Existing technologies for user density estimation are divided into two classes. The first class counts the number of people by analysing faces via closed-circuit television (CCTV) video images or estimates user density by detecting the motion vector of the people [14]. The video image analysis methods are used in wide open spaces, such as public places, and various technologies are proposed, such as Haar wavelets and Histogram of Oriented Gradients (HoG) to detect people’s faces and count the number of people [57]. However, when only one video image is used, the analysis type using video images cannot count the exact number of people, and it cannot be used in smoggy or dark spaces. Furthermore, because there are some serious issues related to personal privacy risks when video images are used, it is quite difficult to apply video image analysis for user density estimation.

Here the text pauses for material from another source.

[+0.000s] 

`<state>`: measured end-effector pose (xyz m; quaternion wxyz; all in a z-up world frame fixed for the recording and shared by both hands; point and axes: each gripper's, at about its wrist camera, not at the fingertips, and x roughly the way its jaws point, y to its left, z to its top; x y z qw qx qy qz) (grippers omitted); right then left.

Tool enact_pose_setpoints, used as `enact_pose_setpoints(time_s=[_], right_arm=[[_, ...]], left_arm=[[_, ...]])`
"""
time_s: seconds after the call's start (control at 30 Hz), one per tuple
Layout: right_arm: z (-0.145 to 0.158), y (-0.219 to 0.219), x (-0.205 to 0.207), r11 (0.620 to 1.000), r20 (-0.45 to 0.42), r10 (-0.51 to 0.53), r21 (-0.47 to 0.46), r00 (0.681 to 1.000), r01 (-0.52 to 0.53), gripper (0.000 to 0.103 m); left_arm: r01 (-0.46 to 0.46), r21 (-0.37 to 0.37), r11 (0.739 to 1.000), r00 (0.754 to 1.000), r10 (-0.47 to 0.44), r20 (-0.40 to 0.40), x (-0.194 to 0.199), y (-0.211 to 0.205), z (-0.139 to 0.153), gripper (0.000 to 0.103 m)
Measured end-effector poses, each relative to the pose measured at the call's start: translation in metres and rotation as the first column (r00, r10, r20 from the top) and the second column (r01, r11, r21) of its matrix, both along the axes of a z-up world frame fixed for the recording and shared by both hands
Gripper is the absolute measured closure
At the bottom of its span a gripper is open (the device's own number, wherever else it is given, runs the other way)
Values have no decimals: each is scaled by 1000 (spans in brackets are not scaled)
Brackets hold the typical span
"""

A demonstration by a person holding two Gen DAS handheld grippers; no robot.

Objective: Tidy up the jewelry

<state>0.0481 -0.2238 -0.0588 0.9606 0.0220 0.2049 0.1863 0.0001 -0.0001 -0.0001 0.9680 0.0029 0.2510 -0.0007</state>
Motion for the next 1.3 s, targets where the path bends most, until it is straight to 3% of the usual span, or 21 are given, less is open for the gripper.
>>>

The other class of technology uses radio devices, such as Radio Frequency Identification (RFID) tags, smart devices, sensor nodes, etc., instead of video images; and the numbers of each device for user density estimation are counted [811]. The method using RFID can count the number of people at the closed space in real time [12, 13]; and the method using smart devices can estimate user density without additional equipment because it gathers information from Wi-Fi, Bluetooth modules, and the Global Positioning System (GPS) [14]. However, the approach that uses RFID tags must supply the extra supplement with an RFID tag for user density estimation, and the approach that uses smart devices cannot be used in indoor spaces because of the poor signal from the smart device’s GPS and/or the device switching Wi-Fi signals. Because Wi-Fi Direct can use data transmission and data sharing, it should also be able to count the number of smart devices using data transmission technology. However, because the coverage of Wi-Fi Direct is about 100 m, it sometimes has a miss-detection problem from interference of strong signals at near-located closed spaces. Although the above technologies are suitable for outdoor and public spaces such as subways, soccer stadiums, or baseball fields, they cannot be applied in certain closed spaces.

Therefore, in this paper, we propose a new user density estimation system using high frequencies transmitted via the speaker of a server system to the microphone of a smart device. The microphone of the smart device can detect an audible frequency range from 20 Hz to 22 kHz, so the smart device can detect specific high frequencies from received sounds via an application [15]. We use a widely available simple speaker for the speaker of the server system and two high frequencies between 18 kHz and 22 kHz. These high frequencies are regularly used in high-frequency studies, such as smart information service applications and data transmission using high frequencies; these frequencies have an important feature, which is that people cannot hear them in an indoor space [16, 17].

In our system, smart devices located in the same indoor space receive sounds specific to each space, and the devices send a message to the server when they detect the specified high frequencies and analyse the received sound. Thus, because the server gathers each message from the smart devices and counts the number of devices, the proposed system can estimate user density in a specific closed space.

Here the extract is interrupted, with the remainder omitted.